Task prompt
Write out again, word for word, the lines below from the line that holds "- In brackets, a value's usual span" through the line that holds "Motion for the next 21", omitting pictures.

Data section
--------------------------------

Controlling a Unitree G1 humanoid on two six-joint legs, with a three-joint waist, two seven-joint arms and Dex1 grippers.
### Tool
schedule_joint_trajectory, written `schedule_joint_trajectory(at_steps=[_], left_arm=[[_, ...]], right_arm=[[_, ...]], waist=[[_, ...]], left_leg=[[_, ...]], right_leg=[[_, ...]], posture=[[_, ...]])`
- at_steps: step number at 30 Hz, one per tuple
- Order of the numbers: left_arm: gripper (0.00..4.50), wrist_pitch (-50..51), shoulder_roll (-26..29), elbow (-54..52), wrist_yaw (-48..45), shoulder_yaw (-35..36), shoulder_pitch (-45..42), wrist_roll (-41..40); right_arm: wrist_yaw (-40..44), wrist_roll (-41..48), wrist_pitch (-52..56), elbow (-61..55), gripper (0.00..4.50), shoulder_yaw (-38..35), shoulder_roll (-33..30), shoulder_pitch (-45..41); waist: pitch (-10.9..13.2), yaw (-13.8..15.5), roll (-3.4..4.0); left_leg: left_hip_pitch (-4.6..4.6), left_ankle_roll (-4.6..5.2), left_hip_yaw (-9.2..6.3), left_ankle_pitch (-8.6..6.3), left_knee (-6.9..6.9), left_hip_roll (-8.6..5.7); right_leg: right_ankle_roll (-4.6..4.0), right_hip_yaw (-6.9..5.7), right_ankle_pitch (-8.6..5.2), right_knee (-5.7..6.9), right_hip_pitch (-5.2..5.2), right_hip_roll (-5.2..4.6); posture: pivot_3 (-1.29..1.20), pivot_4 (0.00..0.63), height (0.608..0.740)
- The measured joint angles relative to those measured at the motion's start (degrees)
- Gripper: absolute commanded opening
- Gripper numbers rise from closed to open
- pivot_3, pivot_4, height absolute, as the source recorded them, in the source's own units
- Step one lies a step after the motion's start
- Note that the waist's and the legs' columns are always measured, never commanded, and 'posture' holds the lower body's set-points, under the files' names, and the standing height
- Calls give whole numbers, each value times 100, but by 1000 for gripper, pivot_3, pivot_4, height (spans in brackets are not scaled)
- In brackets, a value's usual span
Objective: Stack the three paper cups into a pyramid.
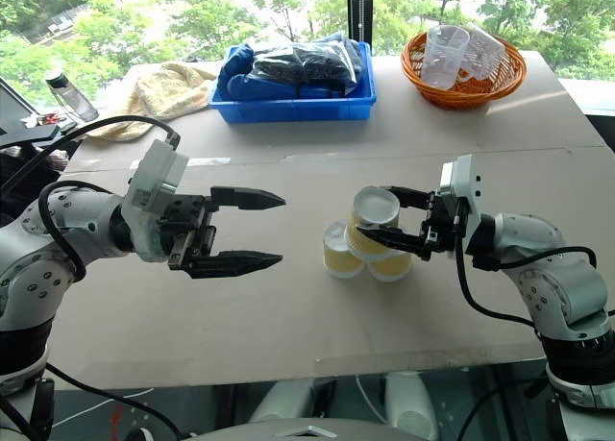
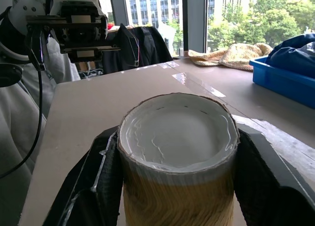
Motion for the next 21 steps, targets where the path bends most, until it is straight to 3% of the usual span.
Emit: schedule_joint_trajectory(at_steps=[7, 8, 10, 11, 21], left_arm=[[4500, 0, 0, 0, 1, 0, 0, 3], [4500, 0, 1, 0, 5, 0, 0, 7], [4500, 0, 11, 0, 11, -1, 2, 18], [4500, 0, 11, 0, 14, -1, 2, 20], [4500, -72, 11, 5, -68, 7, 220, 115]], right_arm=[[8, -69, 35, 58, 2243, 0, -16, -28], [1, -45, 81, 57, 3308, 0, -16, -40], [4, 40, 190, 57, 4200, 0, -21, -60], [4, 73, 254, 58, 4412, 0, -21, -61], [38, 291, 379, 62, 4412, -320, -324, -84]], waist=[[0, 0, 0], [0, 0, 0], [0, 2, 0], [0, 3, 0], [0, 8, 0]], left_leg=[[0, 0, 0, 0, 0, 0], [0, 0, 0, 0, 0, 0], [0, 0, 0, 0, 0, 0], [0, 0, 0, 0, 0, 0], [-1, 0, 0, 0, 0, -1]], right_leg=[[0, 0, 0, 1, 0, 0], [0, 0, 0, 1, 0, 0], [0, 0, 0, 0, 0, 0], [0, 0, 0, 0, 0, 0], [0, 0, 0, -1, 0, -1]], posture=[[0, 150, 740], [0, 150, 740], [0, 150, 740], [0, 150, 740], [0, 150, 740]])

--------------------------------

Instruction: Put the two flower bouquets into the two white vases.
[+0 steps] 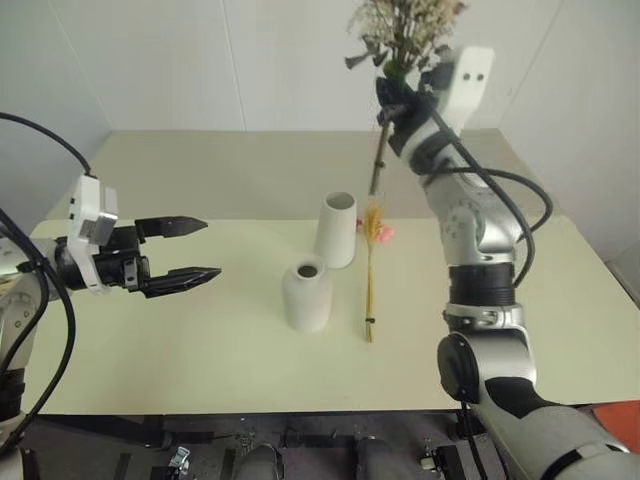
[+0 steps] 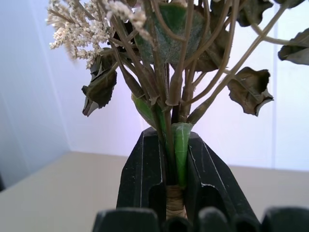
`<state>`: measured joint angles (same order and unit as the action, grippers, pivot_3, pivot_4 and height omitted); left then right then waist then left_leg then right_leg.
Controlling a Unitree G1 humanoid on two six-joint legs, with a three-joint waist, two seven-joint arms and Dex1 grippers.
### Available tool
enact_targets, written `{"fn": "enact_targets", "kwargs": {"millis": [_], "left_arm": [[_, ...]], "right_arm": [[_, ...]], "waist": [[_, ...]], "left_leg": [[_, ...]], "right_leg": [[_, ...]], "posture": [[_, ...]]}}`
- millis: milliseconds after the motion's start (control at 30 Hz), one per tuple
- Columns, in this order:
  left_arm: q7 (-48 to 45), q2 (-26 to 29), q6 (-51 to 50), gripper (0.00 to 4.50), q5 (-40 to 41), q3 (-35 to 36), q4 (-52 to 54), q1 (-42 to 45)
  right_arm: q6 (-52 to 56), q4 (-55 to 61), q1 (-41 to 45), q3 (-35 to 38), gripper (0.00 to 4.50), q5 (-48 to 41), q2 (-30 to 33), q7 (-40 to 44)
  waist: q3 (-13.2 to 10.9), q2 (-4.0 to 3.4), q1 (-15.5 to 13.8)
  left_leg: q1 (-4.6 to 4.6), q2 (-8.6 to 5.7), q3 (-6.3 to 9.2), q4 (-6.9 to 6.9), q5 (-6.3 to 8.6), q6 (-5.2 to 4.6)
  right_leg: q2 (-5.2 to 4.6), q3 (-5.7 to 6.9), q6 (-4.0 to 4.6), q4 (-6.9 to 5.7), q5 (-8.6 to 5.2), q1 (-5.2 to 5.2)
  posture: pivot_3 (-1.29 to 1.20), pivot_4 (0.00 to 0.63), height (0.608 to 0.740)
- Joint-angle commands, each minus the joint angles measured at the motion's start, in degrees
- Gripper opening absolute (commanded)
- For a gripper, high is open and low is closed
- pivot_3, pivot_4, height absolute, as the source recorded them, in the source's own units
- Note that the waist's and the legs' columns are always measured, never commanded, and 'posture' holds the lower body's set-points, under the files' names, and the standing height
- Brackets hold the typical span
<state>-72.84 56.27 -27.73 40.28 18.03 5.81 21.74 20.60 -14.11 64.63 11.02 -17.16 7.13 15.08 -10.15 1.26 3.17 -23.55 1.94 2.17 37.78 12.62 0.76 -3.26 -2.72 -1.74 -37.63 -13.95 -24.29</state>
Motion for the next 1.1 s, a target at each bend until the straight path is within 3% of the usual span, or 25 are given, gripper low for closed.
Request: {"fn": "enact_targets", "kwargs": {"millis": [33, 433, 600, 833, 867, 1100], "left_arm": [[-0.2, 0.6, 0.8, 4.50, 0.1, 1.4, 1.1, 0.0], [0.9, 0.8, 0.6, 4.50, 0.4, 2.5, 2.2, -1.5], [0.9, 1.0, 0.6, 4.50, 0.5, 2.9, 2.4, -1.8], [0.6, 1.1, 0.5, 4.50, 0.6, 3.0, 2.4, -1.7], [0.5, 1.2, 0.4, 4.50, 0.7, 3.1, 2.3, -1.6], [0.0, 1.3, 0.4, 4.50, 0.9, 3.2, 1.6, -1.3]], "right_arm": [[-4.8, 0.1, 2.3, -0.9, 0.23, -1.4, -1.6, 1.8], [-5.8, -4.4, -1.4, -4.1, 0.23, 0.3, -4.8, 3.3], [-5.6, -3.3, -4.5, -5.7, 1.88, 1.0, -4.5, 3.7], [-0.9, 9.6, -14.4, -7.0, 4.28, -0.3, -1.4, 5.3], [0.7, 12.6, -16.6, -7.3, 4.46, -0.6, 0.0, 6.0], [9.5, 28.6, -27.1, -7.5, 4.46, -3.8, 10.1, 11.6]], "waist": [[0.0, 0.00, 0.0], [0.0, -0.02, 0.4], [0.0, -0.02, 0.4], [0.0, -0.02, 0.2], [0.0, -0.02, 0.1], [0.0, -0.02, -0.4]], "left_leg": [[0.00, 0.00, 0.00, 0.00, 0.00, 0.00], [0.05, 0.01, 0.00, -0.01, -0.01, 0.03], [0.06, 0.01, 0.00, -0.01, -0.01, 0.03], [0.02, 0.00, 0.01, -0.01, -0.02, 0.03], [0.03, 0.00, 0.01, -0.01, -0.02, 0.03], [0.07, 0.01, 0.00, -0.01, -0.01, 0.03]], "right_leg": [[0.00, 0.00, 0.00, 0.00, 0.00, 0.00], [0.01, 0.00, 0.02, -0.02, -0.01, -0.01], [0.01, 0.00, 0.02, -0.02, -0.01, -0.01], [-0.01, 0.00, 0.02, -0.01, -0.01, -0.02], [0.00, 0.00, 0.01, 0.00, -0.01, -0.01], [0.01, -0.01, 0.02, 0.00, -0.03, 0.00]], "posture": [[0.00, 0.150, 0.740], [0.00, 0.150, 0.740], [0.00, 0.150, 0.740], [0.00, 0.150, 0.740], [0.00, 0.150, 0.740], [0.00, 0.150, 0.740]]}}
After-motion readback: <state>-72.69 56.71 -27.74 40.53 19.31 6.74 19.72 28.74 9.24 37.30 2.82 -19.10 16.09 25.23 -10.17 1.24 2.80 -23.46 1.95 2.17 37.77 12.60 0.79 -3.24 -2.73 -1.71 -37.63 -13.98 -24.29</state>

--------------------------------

Exercise answer
- In brackets, a value's usual span
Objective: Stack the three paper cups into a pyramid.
Motion for the next 21 steps, targets where the path bends most, until it is straight to 3% of the usual span.

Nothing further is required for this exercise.